*Your assignment*
Print the first line of the data below and every one after it, through the line containing "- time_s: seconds", exactly as written.

·····

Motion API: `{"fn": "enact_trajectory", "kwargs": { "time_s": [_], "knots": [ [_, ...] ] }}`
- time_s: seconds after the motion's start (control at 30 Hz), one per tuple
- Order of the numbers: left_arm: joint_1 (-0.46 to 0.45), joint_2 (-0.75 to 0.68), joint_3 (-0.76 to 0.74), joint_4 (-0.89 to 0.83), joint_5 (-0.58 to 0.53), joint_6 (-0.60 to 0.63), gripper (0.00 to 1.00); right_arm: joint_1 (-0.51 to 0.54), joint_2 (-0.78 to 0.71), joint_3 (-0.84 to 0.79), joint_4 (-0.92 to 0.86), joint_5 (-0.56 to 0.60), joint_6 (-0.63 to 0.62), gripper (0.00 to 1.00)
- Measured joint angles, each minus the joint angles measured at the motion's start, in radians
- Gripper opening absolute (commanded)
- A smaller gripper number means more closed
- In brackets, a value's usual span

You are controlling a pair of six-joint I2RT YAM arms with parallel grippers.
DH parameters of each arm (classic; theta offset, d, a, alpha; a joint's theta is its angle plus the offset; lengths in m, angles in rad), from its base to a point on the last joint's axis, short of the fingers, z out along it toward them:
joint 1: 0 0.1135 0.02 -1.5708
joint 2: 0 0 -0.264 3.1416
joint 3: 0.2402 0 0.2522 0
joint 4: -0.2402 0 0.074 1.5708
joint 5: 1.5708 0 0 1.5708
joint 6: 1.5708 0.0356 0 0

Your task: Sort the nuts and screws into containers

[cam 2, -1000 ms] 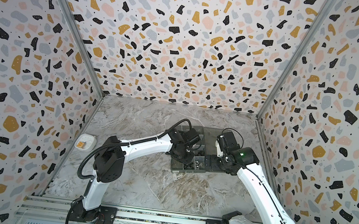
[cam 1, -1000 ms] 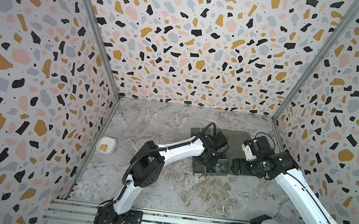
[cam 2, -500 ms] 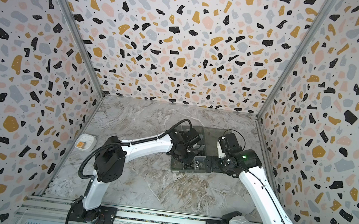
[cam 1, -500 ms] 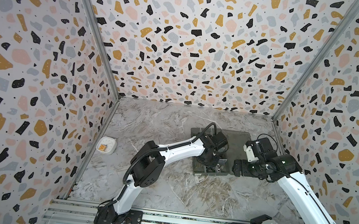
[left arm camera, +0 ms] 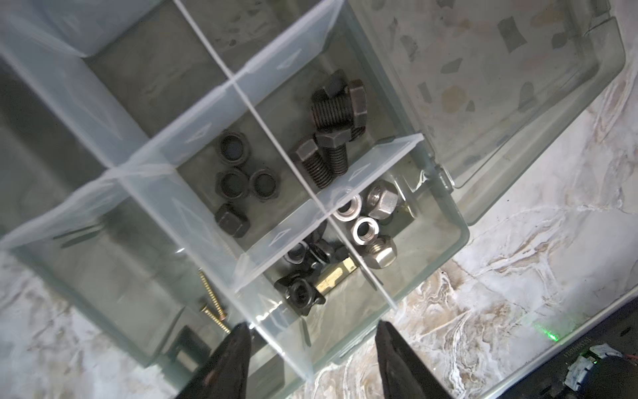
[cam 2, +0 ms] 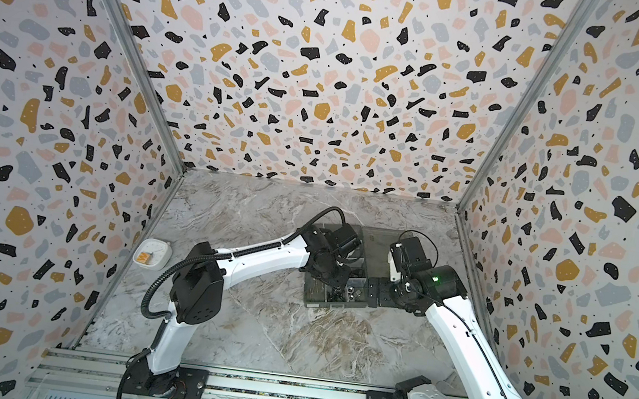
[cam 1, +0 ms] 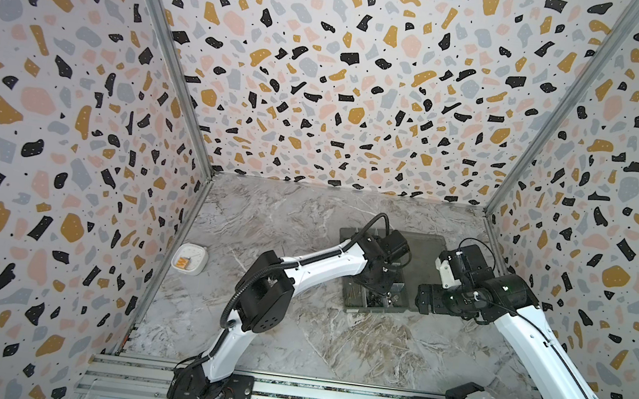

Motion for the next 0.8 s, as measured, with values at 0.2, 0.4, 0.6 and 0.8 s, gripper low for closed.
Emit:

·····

*Answer to this task*
Motion API: `{"fn": "enact_trajectory", "kwargs": { "time_s": [_], "knots": [ [_, ...] ] }}`
- time_s: seconds after the motion's start (control at 30 Hz), one per tuple

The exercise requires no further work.